──────── SUPPLIED MATERIAL
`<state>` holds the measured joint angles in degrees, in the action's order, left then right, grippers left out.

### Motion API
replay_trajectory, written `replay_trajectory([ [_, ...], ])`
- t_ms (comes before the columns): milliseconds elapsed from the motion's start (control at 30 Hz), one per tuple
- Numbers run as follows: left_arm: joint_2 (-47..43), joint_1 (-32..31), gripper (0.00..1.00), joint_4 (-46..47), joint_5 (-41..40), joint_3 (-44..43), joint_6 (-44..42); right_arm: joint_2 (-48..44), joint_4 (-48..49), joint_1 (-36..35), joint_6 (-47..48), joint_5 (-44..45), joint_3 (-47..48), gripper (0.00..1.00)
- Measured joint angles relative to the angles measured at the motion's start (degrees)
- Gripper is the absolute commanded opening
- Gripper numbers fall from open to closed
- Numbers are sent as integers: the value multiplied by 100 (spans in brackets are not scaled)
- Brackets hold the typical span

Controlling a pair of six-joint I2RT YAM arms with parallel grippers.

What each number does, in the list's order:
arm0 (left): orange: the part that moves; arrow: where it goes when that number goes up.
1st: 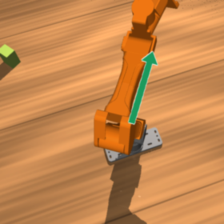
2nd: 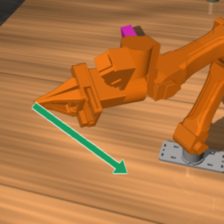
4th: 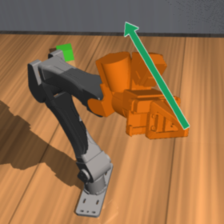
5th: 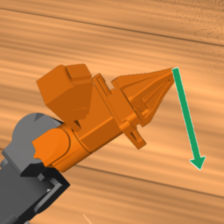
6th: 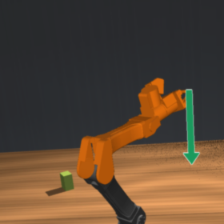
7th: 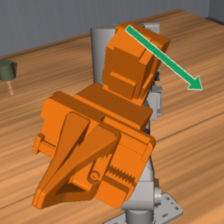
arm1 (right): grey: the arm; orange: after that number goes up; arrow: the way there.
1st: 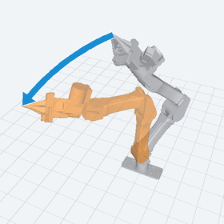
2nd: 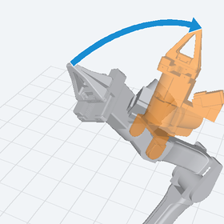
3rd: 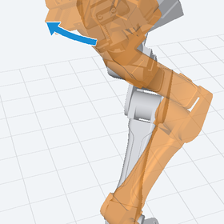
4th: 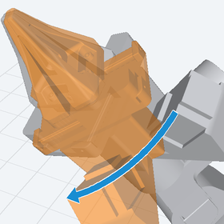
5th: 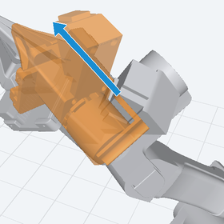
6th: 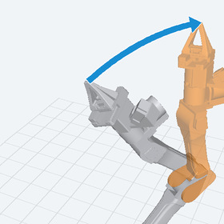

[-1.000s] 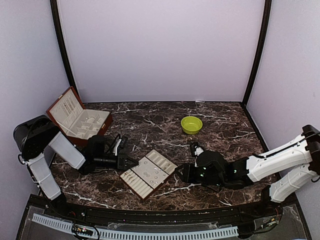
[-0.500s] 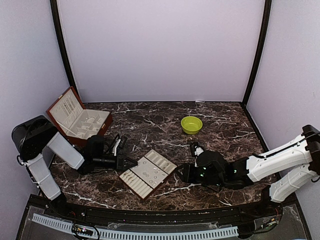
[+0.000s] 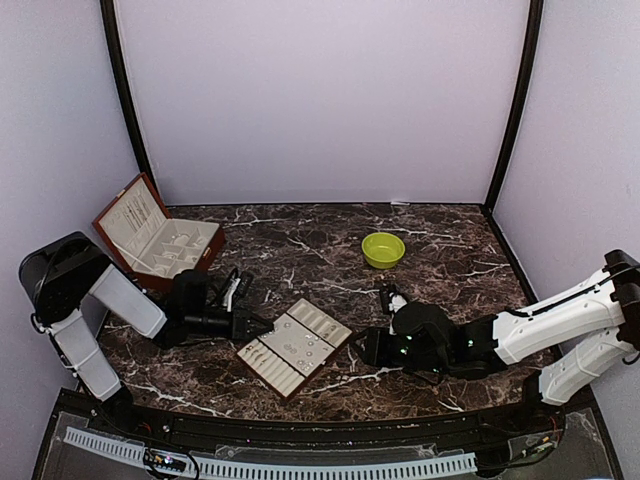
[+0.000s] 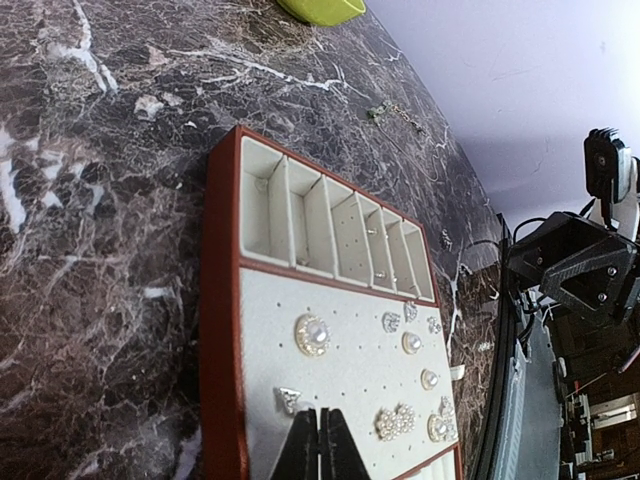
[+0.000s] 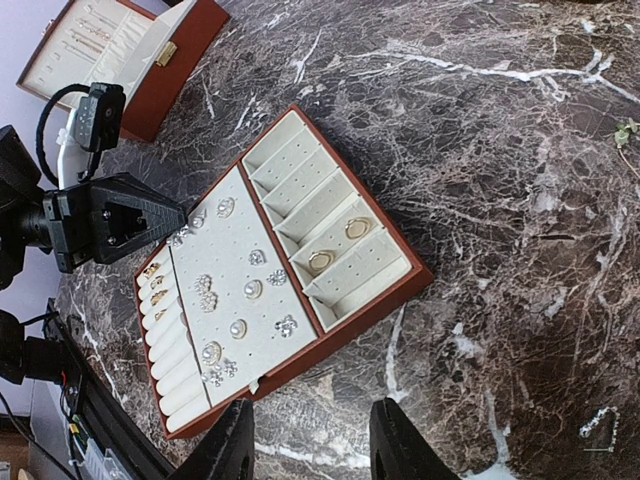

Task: Organize the mixed jewelry
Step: Insert the earring into the earring holder.

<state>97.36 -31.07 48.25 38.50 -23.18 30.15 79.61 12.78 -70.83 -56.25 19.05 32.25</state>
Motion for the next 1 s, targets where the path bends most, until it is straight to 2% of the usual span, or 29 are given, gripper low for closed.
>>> replay_trajectory([
  [300,-79,28,0,-131,-44,0,-46,0,0,0,0,9,0,41],
  [1000,-468,87,16,-684,-345,11,-256,0,0,0,2,13,0,42],
])
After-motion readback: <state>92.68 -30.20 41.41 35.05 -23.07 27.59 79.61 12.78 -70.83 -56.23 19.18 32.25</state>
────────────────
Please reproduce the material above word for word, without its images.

▶ RESPONSE BELOW:
`<state>` holds the measured joint angles in degrees, in the action's order, left then right, grippers left out.

### Motion API
replay_trajectory, written `replay_trajectory([ [_, ...], ])`
- t_ms (comes before the columns): milliseconds elapsed from the motion's start (control at 30 Hz), one per tuple
- Numbers run as follows: left_arm: joint_2 (-47..43), joint_1 (-32..31), gripper (0.00..1.00), joint_4 (-46..47), joint_5 (-41..40), joint_3 (-44..43), joint_6 (-44..42); right_arm: joint_2 (-48..44), joint_4 (-48..49), joint_1 (-36..35), joint_6 (-47..48), joint_5 (-44..45), joint_3 (-47..48), gripper (0.00..1.00)
- Measured joint angles relative to the angles measured at the motion's start (degrees)
- Gripper is the absolute commanded opening
- Gripper numbers fall from open to closed
- Numbers are sent as integers: the value multiplied by 100 (spans in brackets are not scaled)
- Brackets hold the typical span

Controlling a pair of six-joint I2RT YAM arms with parallel grippers.

What each number does, in the list's order:
arm0 (left): orange: the part that moves; arrow: where it goes when that number goes up.
1st: 
2nd: 
4th: 
5th: 
6th: 
7th: 
arm1 (right): grey: the arm; orange: after that number goes up; arrow: the way there.
1st: 
2nd: 
3rd: 
4th: 
5th: 
6th: 

[-1.000s] 
[-0.500s] 
[+0.000s] 
[+0.000s] 
[+0.000s] 

Task: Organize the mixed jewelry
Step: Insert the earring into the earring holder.

<state>97.36 -31.07 48.25 38.50 -23.18 30.15 79.61 12.78 -70.83 -56.25 19.05 32.25</state>
Motion for the next 1 s, targets where the path bends most, until it is straight to 2% of the usual span, or 29 are given, gripper low for closed.
>>> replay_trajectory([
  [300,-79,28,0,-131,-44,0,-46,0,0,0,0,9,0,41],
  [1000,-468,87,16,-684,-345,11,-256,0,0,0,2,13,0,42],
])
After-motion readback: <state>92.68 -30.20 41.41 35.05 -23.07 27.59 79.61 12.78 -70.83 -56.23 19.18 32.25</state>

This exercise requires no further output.